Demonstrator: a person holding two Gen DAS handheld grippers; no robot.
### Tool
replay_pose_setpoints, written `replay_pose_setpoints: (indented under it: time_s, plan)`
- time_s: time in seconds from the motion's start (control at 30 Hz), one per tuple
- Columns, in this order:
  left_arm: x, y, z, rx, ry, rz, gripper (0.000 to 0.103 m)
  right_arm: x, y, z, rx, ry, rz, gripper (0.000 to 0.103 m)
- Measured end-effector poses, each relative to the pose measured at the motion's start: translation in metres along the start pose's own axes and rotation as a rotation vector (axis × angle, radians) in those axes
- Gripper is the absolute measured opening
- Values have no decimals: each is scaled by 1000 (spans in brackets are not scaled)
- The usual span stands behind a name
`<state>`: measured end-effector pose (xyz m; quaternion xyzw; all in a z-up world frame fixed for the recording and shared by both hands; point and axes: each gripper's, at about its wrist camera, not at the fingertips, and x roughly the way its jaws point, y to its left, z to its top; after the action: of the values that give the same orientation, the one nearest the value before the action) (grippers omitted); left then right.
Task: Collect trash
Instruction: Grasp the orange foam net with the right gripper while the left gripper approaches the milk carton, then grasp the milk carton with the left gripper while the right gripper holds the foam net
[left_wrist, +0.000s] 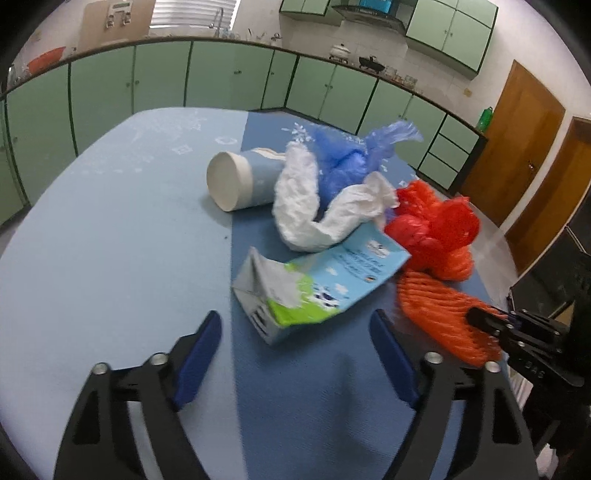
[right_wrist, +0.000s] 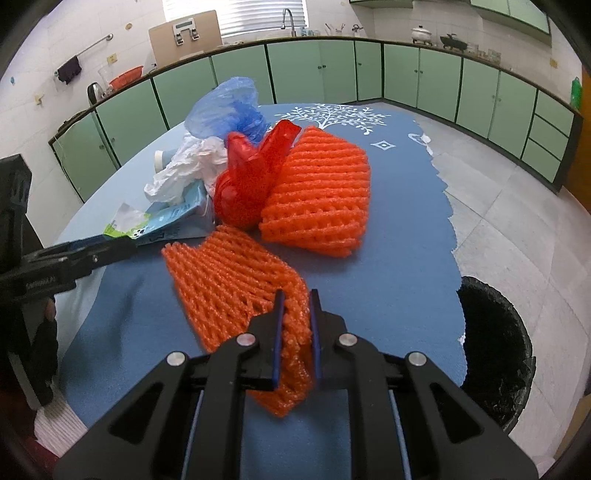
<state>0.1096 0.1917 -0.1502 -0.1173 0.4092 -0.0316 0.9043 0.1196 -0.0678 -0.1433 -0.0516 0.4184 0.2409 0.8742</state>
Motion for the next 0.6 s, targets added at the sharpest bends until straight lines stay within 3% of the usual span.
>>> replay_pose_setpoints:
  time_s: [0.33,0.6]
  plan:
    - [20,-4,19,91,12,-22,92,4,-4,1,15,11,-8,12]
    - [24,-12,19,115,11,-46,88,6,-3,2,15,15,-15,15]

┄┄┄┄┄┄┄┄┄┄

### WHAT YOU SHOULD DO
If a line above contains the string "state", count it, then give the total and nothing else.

### RESPONSE
2